週明けの東京タイム、ドル円は前週の「雇用統計」の数字悪化を嫌気して110.500円も下抜けて週末の取引を終えたことから週明けも上値が重く110.600円にすらなかなか戻れない状況が続いています。
恐らく110円台後半にはまだかなりのロングがしこっていると思われることから、ここから111円台に戻すのは至難の技に見える状況です。ただ110円には年金などの本邦勢がずらりと買いを並べているという情報が飛び交っており、簡単には下がらないという見方が強まっています。
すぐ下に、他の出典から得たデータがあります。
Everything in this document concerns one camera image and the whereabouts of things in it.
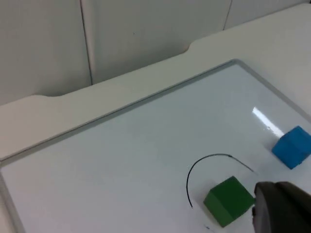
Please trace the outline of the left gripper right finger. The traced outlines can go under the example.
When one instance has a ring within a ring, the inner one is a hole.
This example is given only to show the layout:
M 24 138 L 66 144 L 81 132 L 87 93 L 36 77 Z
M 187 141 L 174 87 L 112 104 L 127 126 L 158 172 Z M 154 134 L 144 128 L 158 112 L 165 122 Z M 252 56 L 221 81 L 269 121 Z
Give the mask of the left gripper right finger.
M 290 182 L 277 182 L 276 188 L 285 200 L 281 204 L 282 233 L 309 233 L 311 231 L 311 195 Z

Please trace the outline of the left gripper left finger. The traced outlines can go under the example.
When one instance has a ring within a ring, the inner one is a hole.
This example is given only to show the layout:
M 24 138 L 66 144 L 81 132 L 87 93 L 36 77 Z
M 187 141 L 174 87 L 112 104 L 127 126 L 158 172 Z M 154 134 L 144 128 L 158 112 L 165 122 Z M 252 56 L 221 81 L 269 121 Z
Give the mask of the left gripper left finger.
M 259 182 L 255 186 L 255 204 L 252 208 L 252 222 L 254 232 L 256 233 L 273 233 L 275 223 L 273 222 L 272 208 L 276 204 L 277 193 L 274 183 Z
しかし過去の事例を見ますとこうした岩盤の買い情報ほどあてにならないものはなく、確かにある時点でリーブオーダーがあったとしてもいつも間にやら引いている可能性があることからあまり過信しないほうがいい状況です。
8日のコミー証言で簡単に110円を下抜ける可能性も
確かに現状ではあまり突っ込み売りをしてしまうと引っかかりそうな気配が濃厚ではありますが、一方で買いあがる材料もほとんど見あたらず、8日の日本時間午後11時から予定されている米国上院でのコミー長官の証言の内容次第では簡単に110円を下抜ける可能性もでてきています。
なにより年金をはじめとする本邦勢の岩盤買いがある瞬間に引いている可能性があることから、あっさりフランス大統領選の第一回投票で作った窓を埋めにいくことも考えられます。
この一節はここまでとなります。